--- Task details ---
Look through the entries below for the string "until", and copy each line where it is found.

[Saved data entries]
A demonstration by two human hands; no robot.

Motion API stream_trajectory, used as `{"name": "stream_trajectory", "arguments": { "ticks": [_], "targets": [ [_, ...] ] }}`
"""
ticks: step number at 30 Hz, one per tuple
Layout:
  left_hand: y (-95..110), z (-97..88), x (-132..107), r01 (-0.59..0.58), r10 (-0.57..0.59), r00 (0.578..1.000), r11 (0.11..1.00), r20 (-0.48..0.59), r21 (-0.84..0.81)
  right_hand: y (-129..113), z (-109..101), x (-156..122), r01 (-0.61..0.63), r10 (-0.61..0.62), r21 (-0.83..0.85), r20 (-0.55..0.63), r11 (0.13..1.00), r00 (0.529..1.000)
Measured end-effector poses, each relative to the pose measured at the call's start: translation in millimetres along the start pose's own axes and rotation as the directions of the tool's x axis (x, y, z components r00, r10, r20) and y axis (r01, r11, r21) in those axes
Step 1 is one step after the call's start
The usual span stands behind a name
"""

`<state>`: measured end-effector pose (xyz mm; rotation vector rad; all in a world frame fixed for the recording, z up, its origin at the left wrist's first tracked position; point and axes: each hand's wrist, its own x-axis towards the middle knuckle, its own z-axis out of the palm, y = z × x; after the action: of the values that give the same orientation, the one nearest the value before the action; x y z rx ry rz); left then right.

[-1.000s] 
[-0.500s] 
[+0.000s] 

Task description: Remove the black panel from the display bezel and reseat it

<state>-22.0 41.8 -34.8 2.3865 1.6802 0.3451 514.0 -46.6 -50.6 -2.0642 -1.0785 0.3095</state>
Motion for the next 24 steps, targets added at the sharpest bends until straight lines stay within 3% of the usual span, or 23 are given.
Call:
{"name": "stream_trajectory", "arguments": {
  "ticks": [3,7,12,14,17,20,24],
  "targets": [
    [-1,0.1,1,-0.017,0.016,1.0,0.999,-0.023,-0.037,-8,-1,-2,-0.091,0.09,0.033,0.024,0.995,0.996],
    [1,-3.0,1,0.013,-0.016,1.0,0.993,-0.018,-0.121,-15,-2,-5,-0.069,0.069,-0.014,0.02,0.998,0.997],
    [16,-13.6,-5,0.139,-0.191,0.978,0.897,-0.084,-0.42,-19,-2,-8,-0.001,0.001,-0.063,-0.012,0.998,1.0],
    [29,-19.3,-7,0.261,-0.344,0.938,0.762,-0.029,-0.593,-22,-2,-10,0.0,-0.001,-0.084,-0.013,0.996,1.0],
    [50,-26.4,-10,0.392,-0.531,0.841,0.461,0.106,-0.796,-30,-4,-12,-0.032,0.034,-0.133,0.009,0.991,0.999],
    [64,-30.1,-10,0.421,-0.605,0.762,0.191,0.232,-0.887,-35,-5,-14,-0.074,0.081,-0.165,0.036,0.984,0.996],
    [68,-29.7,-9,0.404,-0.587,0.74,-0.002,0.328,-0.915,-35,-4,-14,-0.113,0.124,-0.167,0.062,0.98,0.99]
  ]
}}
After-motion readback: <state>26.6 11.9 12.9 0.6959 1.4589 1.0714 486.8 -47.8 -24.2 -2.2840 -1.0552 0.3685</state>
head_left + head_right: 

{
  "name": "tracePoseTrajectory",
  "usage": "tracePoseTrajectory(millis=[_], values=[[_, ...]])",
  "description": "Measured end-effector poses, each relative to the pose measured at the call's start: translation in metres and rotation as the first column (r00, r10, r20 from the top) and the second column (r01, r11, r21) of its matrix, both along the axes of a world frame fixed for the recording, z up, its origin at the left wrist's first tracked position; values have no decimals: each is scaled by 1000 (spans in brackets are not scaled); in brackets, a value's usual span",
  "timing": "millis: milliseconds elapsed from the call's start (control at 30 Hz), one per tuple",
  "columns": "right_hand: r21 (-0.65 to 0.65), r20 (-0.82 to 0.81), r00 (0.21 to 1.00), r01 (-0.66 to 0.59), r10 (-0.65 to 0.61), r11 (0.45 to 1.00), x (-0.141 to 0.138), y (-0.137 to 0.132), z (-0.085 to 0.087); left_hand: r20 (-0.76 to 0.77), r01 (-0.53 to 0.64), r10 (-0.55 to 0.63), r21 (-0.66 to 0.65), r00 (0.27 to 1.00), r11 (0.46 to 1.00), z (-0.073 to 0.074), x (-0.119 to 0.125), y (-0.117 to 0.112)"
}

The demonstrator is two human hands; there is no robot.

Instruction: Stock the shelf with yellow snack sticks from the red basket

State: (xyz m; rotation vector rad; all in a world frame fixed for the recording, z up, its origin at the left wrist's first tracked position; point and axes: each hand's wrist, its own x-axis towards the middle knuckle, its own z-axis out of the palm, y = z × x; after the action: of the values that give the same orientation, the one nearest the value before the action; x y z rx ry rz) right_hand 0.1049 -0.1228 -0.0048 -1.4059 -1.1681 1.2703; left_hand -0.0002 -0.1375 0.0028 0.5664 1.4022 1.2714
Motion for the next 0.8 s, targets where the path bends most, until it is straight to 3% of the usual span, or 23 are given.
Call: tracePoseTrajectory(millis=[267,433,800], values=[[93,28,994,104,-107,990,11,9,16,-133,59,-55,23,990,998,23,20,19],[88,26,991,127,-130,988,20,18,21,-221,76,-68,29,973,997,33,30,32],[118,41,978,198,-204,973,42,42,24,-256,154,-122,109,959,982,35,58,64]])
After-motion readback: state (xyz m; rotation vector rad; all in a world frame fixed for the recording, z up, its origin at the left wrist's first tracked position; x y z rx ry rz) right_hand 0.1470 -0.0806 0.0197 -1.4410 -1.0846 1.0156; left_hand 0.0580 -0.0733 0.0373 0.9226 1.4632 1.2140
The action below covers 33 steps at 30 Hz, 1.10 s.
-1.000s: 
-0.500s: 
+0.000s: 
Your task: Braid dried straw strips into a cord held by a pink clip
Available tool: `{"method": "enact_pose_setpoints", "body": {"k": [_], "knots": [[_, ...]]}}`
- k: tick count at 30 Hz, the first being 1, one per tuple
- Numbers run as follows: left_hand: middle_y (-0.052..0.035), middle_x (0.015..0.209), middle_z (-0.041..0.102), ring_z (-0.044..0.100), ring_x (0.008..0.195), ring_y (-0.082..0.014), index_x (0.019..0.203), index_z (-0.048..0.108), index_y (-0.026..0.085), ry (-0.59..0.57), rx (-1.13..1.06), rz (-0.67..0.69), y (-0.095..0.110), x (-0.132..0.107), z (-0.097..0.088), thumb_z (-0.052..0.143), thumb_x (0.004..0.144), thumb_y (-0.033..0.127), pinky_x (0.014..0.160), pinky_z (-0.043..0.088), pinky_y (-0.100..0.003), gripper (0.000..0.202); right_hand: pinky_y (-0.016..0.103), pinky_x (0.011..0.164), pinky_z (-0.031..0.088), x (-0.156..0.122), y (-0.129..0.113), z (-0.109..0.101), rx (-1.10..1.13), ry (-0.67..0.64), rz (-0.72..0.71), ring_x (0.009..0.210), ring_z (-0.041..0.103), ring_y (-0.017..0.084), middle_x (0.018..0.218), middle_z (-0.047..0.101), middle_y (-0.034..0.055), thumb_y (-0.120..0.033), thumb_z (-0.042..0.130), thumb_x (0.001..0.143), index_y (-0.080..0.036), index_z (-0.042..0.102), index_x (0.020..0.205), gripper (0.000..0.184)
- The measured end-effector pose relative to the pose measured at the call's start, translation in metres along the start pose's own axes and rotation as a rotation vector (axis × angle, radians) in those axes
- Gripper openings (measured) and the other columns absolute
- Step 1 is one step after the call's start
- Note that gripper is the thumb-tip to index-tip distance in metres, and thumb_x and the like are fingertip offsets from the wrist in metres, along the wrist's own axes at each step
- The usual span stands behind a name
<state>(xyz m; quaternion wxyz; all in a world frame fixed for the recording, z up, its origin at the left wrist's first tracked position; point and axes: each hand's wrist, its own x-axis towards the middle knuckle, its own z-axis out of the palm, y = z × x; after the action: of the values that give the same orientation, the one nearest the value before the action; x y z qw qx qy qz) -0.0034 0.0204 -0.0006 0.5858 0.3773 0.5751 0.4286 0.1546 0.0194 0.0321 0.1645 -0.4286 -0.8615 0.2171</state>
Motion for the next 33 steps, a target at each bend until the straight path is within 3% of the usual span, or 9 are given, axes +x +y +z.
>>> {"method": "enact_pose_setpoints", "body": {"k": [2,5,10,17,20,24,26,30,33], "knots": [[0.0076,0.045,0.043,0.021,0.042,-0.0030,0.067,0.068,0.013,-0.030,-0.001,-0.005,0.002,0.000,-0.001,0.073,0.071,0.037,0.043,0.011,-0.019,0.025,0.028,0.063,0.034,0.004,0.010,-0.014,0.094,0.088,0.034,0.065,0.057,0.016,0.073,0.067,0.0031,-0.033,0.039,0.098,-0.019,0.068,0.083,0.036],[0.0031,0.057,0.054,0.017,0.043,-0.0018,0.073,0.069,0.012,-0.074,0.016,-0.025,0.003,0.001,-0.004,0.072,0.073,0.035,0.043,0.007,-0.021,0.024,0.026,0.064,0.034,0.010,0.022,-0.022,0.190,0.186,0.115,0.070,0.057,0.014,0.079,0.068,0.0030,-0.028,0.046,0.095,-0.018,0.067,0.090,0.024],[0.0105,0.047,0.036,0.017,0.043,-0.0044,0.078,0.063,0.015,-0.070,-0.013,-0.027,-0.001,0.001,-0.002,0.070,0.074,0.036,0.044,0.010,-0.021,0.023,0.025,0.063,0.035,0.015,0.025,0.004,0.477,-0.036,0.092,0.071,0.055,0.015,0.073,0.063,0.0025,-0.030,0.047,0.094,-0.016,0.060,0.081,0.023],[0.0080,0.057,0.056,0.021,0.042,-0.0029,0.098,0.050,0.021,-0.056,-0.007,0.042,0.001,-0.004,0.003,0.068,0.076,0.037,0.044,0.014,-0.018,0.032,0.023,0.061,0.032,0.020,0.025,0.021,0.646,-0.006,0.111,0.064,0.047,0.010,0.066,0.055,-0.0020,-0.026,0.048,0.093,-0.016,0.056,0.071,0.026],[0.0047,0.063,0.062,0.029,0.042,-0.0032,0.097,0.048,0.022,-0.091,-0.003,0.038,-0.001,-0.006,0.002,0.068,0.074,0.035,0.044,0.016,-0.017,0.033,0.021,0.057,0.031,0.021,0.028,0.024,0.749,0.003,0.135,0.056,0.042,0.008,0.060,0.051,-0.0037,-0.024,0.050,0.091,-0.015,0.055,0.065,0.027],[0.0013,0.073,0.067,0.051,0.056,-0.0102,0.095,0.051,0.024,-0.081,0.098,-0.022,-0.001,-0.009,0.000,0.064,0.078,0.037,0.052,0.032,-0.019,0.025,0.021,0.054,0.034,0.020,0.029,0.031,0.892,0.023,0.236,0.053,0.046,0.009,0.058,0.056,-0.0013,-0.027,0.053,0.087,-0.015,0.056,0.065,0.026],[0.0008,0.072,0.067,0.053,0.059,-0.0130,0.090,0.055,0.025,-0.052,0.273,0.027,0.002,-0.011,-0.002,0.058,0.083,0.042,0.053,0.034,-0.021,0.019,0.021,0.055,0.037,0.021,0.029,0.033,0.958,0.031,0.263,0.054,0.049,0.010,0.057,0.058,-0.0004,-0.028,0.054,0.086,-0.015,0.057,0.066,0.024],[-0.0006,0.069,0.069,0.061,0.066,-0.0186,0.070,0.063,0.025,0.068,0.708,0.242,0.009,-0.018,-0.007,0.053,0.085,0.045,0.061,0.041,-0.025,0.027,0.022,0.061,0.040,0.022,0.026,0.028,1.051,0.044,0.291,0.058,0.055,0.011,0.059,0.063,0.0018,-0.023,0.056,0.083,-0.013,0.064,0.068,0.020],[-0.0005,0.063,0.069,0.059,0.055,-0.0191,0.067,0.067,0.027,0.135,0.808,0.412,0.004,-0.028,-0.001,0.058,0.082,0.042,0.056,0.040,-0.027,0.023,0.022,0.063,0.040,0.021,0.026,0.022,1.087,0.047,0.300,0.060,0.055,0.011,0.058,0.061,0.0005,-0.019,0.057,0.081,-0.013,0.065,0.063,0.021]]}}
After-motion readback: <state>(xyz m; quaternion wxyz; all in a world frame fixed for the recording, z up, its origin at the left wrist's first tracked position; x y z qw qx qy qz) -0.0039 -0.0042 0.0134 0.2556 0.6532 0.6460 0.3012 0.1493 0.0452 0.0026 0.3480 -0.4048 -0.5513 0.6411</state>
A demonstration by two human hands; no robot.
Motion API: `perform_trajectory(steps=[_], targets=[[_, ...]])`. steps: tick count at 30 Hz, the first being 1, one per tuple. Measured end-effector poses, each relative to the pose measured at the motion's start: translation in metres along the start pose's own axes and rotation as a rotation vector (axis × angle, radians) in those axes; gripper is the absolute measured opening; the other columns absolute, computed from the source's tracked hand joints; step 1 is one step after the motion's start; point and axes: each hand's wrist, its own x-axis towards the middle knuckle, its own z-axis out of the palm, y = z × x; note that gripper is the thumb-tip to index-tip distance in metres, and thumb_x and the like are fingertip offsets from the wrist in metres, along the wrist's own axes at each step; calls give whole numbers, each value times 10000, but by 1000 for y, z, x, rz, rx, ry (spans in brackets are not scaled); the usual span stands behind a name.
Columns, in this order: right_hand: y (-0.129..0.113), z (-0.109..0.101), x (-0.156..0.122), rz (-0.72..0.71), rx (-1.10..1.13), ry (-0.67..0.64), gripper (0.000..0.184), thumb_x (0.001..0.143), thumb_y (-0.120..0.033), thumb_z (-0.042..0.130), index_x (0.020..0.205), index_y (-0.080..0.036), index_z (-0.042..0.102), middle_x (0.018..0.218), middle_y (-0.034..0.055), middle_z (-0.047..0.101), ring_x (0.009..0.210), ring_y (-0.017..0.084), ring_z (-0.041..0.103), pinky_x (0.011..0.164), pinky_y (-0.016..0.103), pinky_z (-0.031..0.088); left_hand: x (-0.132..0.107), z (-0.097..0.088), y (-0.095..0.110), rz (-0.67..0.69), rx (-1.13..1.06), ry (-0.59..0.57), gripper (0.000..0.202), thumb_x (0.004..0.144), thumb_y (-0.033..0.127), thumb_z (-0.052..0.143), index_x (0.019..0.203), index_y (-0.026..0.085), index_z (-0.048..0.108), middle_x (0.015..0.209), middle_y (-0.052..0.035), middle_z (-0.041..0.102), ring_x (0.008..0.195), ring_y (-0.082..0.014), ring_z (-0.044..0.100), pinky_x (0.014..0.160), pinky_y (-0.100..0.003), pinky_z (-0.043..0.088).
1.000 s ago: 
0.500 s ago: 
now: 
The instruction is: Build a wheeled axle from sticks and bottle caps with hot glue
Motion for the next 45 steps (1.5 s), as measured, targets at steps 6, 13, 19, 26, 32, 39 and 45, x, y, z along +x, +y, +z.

--- Expected answer ---
Motion for the next 24 steps, targets added at the sharpest bends until straight lines stay within 3% of the usual span, or 23 are given.
Motion for the next 0.8 s, targets where the path bends most, until it is straight to 3% of the usual span, or 23 are given.
Motion for the next 33 steps, a target at each bend until the straight path is within 3% of the usual span, or 9 are given, axes +x +y +z.

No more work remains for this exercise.